If you pass both todo
and skip
as options, like this:
test("this is skipped", { skip: true, todo: true }, () => {
// test code
});
Then the test will not be run, it will be reported through test:pass
and skip: true
will be part of the data, but todo: true
will not.
Then if you pass todo: true
as an option, but call skip on the context.
test("this is skipped", { todo: true }, (t) => {
t.skip();
// test code
});
If the test fails it will trigger test:fail
with skip: true
set in the data and if it passes it will trigger test:pass
with skip: true
in the data. It will never report as todo: true
. This is also the case if you call both t.skip()
and t.todo()
in the same test body.
Questions
So, skipping a test only really works if you do so in the options passed to the test, otherwise the test will be run and the result reported.

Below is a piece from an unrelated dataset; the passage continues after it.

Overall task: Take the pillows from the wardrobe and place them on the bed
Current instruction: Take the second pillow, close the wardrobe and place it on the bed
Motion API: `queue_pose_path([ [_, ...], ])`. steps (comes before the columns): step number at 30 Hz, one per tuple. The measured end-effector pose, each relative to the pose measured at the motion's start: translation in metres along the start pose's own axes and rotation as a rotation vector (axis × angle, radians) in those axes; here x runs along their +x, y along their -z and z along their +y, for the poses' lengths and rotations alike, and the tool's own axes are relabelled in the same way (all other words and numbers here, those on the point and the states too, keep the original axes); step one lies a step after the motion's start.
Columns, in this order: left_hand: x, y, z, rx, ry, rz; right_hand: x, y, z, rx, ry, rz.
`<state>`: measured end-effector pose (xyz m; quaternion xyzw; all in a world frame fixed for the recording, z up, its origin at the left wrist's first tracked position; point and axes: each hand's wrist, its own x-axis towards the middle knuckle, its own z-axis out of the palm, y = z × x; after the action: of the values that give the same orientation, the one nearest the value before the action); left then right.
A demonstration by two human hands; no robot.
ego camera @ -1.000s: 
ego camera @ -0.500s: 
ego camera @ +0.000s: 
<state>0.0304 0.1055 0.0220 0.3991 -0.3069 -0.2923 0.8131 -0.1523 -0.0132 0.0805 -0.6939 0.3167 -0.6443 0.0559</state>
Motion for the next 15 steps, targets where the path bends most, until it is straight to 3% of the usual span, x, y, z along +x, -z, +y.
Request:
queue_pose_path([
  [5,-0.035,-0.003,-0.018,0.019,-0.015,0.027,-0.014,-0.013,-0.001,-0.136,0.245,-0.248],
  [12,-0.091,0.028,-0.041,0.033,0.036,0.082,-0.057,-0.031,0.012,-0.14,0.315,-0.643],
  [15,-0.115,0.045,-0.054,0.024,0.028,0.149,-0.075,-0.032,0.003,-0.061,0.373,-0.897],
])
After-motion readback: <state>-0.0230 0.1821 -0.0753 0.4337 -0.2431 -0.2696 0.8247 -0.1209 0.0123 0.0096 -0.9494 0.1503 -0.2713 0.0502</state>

Should that be the case, or should calling context.skip()
anywhere within a test cease it's operation and report as a test:pass
with skip: true
?
When using skip
and todo
together, the todo
is always overridden. This is also the case if you set messages for skip
and todo
. Should todo
also be reported if it is used alongside skip
?
When using todo
on its own the test is run regardless and passes or fails are reported. Is that the expected behaviour? From research, that's how tape acts, but jest will not run a todo test (in fact, it throws an error if you try to pass a function to test.todo
) and mocha hasn't implemented todo at all.
My opinions
A skipped test should never report as a failure. I can handle this in the reporter I'm writing, but it's weird to need to handle skips in both the pass and fail event. Plus, if a skipped test fails then all the parent tests fail and they should not be reported as having failed if all their child tests either passed or were skipped. I'd prefer to see a test aborted if context.skip
is called part way through and the result deemed a pass, but marked as skipped. I suspect this makes coverage tough to get right though.
A test marked as "todo" seems to be more of an annotation than any other behaviour. So I'm happy that tests run regardless. But I think that annotation should be present even if the test is also skipped. So if someone uses skip
and todo
on the test, then both flags/messages should appear in the test:pass
event data.
@cjihrig @MoLow I'd love to understand if I've summarised all of this correctly, and if perhaps there are changes to be made here, either in the docs or the behaviour itself?